N. Gisin : Le hockey sélectionne naturellement des gens que la difficulté motive plutôt que rebute par la difficulté technique de la pratique impose au démarrage de l’activité. Et cela se traduit dans la vie privée et professionnelle avec des gens qui vont peut-être plus se battre que d’autres qui auraient abandonné plus vite.

 

Le hockey genevois est-il aussi présent dans les sélections nationales ?

N. Gisin : On a des représentants dans chaque catégorie. On les encourage à participer à ces sélections pour les expériences que cela permet de vivre.
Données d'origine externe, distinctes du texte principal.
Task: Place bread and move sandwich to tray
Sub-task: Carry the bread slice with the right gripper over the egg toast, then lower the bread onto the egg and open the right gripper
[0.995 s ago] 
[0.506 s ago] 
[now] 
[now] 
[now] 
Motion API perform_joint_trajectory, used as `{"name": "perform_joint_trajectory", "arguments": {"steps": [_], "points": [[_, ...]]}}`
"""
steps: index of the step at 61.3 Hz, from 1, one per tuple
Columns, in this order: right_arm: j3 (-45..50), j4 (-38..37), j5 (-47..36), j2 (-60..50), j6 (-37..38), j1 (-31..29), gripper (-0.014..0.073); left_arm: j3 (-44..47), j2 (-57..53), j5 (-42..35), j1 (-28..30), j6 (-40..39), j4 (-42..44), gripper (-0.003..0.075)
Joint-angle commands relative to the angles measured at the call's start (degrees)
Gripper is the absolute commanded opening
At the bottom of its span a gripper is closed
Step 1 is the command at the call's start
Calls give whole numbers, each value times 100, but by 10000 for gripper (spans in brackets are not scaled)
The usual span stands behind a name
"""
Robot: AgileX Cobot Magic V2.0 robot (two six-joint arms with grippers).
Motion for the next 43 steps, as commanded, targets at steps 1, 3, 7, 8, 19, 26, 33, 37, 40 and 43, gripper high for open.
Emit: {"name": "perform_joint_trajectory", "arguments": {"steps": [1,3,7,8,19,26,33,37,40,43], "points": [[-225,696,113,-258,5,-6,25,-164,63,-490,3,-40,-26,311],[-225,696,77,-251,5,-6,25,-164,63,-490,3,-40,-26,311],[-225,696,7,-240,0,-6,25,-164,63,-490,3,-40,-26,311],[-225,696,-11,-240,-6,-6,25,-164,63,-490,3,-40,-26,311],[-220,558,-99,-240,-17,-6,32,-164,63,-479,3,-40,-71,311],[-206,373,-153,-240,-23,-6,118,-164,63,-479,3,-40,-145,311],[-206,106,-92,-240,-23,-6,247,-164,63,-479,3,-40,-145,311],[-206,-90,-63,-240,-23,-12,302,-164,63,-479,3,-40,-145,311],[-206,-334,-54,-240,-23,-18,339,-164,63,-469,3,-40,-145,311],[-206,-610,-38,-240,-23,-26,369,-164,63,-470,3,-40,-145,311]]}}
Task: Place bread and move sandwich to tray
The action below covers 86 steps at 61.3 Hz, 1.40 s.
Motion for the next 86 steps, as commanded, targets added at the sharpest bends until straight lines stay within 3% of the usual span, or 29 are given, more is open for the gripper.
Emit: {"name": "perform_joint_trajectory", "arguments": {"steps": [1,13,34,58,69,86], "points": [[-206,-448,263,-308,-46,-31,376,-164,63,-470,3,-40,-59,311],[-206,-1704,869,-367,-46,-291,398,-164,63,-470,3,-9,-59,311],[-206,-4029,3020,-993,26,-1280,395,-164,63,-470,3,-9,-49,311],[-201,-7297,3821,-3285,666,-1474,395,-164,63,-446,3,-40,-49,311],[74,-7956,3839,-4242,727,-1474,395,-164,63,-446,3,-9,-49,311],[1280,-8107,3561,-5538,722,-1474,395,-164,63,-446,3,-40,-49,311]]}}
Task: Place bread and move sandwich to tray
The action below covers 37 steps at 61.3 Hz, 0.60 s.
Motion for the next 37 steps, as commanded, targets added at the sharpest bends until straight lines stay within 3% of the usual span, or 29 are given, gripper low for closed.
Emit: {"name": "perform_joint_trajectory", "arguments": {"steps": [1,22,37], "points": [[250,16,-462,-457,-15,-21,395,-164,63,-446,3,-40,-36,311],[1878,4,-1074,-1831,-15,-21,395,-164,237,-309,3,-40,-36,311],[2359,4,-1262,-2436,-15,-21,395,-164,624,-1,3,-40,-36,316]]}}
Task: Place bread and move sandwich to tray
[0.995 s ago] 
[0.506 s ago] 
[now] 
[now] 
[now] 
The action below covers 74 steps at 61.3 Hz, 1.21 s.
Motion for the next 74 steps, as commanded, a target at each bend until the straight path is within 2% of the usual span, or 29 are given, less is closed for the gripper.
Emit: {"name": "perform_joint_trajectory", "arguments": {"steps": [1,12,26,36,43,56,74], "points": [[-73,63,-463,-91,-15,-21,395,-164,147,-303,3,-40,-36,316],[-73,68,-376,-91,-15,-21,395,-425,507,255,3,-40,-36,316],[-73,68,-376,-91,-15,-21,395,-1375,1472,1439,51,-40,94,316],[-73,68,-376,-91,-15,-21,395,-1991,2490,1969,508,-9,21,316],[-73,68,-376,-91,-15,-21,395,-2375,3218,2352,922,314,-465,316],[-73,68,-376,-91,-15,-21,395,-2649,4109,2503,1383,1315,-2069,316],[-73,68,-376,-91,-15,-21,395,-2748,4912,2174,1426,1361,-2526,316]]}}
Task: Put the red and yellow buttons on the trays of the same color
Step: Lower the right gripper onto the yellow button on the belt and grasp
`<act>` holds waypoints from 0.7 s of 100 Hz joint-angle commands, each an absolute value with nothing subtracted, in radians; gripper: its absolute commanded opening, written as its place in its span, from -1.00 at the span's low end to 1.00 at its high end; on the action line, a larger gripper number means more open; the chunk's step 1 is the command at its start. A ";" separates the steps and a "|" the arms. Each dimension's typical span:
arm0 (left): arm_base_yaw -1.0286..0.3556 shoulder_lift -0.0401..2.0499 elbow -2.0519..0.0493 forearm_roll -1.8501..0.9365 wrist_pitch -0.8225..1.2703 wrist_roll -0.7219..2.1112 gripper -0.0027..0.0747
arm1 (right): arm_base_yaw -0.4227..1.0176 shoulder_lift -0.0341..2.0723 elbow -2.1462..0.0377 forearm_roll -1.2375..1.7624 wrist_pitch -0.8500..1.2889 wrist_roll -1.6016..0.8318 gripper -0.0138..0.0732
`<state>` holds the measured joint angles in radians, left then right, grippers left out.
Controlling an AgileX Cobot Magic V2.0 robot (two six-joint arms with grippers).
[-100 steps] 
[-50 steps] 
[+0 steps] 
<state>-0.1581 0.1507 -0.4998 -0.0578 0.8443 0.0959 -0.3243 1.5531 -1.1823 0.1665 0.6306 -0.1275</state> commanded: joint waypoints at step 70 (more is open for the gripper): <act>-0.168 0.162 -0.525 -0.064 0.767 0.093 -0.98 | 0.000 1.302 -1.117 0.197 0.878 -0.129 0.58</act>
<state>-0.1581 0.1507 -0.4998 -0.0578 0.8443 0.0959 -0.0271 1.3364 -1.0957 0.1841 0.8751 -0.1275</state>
P. Kraxner : On a aussi des joueuses et joueurs dans plusieurs catégories. Pendant une certaine période, nous avions des éléments qui avaient la qualité mais qui ne souhaitaient pas s’investir. La relation entre le hockey suisse et le hockey genevois n’est pas si simple et nous nous battons pour l’améliorer.

 

Existe-t-il un sport-études pour le hockey sur gazon ?

N. Gisin : Pas encore. Avec l’alignement actuel de nos deux clubs et en passant par l’AGHGA, cela pourrait devenir possible dans un avenir proche.

 

Le « Derby Day » : d’où vient cette idée ?

P. Kraxner : C’est une initiative de notre club. On s’est dit qu’il serait bien de commencer la saison de cette manière avec une journée sur le terrain de Richemont. Au lieu de se déplacer ailleurs pour jouer des matchs amicaux. Et toutes les catégories s’affrontent. C’est la première édition aujourd’hui. Il y a des matchs toute la journée, combinés aussi avec une formation sur l’arbitrage grâce à deux arbitres belges que Pierre Copin (entraîneur 1ère équipe Servette HC) a fait venir pour donner des précieuses informations à nos jeunes apprentis arbitres.

N. Gisin : L’arbitrage est un souci en Suisse actuellement et nous devons aider à le développer au sein du hockey genevois. Nous avons déjà organisé des cours d’arbitrage qui n’étaient pas reconnus au niveau suisse. Heureusement, ce sera le cas de la formation d’aujourd’hui grâce notamment à la présence de Peter au niveau du comité suisse. Le fait que Peter arrête à la Ligue Suisse est tout à fait compréhensible mais également regrettable pour la représentativité de Genève à ce niveau.

Magnifique journée d’oppositions amicales à l’image de ce duel

 

Et au niveau de la buvette ?

N. Gisin : Elle est la propriété de la Ville de Genève, ce qui est bien pour la personne qui s’en occupe mais qui est dommage pour nos clubs.

P. Kraxner : Elle a été gérée par notre présidente pendant plusieurs années mais à titre privé. Un club house est vraiment important pour l’esprit du club. Et cela manque beaucoup.

N. Gisin : La buvette marche car les tenanciers sont dynamiques mais on pourrait envisager de mettre une petite installation quelque part sur le site pour faire marcher les caisses des deux clubs, à condition que cela soit accepté par les autorités.

 

Une fusion entre les deux clubs a-t-elle déjà été envisagée ?

N. Gisin : C’était déjà un sujet lorsque j’étais en juniors. Mais cela correspondrait probablement à un appauvrissement du hockey local. A court terme, cela pourrait être bénéfique mais sur le long terme la fusion des deux entités reviendrait probablement à la taille du plus grand des deux, et donc à une baisse du nombre de pratiquants.

P. Kraxner : La fusion nous ferait perdre tout de suite une équipe dans chaque catégorie LNA féminine et masculine.

N. Gisin : Cette rivalité, tant qu’elle est saine, est très positive. On voudra tous avoir plus de juniors et donc essayer de faire mieux que le voisin. Cela dynamise le hockey local. Un autre club serait bénéfique sur l’autre rive avec des installations adaptées.

N. Gisin et P. Kraxner : Et le Derby Day ne pourrait plus avoir lieu ! (rires)

 

Merci Messieurs, pour votre temps, votre passion et vos compétences au service du hockey sur gazon genevois.